[What you have to do]: After checking the listing below, say how many of its lines contain the string "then". Only the number is needed.

[Material shown]:
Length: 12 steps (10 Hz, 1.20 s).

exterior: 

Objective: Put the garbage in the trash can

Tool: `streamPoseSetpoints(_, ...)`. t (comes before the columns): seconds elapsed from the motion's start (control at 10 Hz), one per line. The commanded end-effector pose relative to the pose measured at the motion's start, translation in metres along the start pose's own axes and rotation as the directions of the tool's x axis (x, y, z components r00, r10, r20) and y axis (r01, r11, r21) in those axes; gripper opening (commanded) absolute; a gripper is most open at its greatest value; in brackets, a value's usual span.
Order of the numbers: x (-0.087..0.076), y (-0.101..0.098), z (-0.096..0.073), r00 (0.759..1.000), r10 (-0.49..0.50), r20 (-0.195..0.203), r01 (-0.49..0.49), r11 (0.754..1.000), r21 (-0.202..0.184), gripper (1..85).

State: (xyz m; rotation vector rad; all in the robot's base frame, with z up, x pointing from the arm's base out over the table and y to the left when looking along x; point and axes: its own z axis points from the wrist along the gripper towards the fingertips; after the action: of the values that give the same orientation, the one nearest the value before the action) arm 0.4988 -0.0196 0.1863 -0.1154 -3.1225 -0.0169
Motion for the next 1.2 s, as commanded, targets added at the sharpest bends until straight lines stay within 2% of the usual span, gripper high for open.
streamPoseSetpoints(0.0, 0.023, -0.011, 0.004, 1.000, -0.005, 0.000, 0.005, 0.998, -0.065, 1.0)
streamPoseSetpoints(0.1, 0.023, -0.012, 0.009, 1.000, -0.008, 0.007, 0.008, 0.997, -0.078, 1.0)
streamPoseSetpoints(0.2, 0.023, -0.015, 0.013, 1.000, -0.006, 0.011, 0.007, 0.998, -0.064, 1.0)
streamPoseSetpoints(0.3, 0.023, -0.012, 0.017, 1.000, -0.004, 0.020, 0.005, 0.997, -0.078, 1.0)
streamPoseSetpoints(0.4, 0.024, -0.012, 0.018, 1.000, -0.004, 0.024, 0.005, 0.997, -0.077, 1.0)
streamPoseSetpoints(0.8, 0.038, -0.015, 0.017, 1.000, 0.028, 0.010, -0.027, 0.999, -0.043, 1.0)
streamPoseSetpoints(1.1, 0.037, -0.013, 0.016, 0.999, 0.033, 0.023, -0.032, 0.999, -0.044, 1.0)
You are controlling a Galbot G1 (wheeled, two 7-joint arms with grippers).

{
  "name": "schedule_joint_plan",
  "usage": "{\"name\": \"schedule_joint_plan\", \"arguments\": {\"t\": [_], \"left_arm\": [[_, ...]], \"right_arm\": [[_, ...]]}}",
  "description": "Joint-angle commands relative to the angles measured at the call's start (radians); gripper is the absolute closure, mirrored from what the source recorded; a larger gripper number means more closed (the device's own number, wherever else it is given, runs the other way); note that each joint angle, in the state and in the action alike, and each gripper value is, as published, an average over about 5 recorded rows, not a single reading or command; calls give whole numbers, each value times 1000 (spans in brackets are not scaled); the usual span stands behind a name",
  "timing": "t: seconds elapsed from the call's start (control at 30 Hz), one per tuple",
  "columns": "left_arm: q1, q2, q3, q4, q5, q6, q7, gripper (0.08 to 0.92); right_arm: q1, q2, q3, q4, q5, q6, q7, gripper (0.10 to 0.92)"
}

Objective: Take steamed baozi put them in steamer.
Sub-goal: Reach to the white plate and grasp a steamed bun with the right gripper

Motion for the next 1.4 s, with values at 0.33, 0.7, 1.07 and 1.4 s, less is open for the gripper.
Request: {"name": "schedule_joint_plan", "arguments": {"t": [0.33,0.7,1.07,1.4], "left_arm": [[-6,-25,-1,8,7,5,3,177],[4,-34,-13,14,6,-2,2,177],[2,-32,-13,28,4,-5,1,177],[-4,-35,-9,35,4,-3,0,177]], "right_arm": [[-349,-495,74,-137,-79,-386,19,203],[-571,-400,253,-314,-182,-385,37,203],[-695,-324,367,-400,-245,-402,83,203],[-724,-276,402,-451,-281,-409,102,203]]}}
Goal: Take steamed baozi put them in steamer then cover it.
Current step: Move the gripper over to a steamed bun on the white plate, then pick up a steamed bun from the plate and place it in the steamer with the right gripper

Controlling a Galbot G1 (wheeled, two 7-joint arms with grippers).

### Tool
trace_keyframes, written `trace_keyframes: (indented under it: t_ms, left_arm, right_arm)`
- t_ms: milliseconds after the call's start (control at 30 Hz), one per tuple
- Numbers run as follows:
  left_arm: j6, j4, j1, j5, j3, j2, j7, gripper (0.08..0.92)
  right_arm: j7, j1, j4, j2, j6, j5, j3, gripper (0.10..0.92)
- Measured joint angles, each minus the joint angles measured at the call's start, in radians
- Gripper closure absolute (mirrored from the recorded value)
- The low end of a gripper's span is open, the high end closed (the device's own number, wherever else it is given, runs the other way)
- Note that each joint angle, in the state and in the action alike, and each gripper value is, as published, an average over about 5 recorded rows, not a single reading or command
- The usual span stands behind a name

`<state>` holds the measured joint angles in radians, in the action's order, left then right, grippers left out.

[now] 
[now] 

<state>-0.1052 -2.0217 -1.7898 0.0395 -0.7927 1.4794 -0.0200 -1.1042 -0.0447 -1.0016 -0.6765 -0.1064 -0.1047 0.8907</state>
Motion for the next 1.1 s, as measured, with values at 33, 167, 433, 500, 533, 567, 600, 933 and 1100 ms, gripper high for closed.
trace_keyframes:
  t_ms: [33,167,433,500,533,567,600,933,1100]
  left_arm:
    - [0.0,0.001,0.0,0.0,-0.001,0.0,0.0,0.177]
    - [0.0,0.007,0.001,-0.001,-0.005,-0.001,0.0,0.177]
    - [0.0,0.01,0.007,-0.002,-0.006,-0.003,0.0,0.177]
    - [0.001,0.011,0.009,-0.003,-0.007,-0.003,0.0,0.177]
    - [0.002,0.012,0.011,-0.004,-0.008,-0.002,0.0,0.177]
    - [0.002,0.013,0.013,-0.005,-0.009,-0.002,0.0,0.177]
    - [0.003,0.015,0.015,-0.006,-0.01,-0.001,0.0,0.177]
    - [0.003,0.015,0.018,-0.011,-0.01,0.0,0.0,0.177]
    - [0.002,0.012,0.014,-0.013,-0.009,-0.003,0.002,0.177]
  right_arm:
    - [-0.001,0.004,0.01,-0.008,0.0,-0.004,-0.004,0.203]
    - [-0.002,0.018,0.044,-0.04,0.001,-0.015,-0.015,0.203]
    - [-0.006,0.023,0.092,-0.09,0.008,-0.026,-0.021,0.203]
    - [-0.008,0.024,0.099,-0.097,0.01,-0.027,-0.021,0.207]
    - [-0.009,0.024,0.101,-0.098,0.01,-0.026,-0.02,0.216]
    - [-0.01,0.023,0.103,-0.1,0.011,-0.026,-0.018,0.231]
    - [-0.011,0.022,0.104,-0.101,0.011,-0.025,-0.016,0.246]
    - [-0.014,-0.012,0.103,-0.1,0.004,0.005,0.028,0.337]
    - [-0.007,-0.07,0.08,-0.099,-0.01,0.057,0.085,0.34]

[Answer section]: 3